Egyptian_pyramid_construction_techniques
Simply put, one part of the equation is wrong. This is the equation:

4th Dynasty Egyptians + limited technology* + 20 years = pyramid



* copper chisels, stone hammers, ropes, sleds, muscle-power


Every part of the equation has been attacked by someone and we have no evidence that challenges the attribution to the 4th Dynasty or to the technology available. That means that the time alloted is most likely the crux of the issue. It took longer than 20 years. Egyptology, however, cannot give that up because it means that the "tombs and tombs only" theory goes out the window.

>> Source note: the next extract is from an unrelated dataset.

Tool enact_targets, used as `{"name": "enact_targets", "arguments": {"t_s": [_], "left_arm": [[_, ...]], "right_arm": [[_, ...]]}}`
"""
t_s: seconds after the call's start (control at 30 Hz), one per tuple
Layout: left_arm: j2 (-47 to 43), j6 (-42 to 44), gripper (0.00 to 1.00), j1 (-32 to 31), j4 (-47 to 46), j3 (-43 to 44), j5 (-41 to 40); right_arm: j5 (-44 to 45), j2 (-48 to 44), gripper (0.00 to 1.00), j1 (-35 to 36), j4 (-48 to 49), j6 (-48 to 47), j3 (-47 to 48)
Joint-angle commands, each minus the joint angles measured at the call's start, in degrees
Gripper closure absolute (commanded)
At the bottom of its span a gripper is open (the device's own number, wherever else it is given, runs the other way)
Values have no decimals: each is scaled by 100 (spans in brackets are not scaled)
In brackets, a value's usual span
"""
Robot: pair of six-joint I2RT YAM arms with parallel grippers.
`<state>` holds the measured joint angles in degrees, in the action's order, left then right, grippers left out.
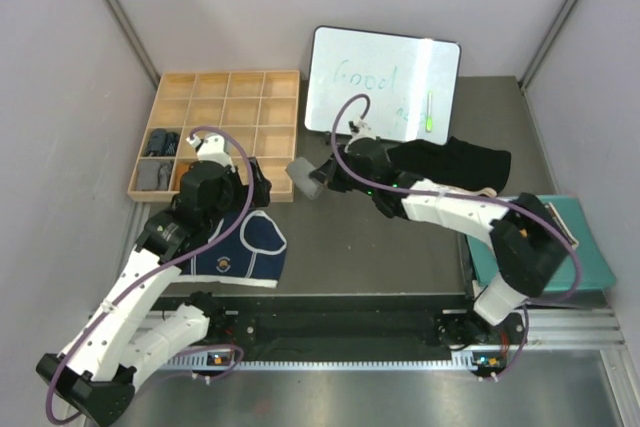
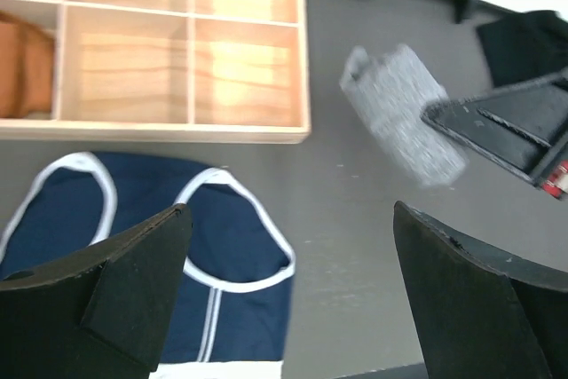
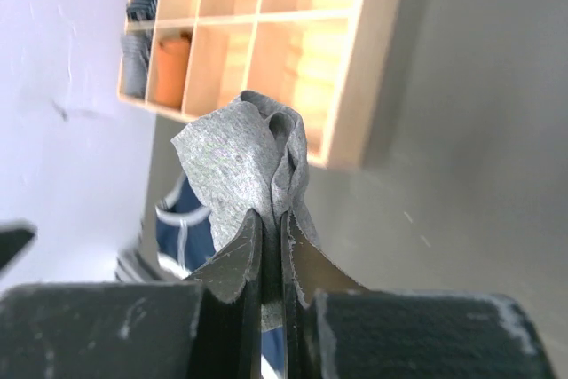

I'd just like to see some experimentation. That's what science is supposed to be all about. But don't cheat and call in the heavy cranes to help out.
Thirty years ago renowned physicist and self-taught Egyptologist Kurt Mendelssohn wrote The Riddle of the Pyramids (or via: amazon.co.uk) (ISBN 0 351 17349 8; my paperback edition published by Sphere Books Ltd under the Cardinal imprint) in which he effectively demonstrated how the century (or thereabouts) of pyramid building by the 3rd and 4th Dynasties could have been comfortably accomplished by a seasonal workforce of 70,000 men working full-time for three months of each year. To fully appreciate Mendelssohn's arguments about the political, economic and social impetus behind the pyramid-building age, it is worth getting hold of the book if you can.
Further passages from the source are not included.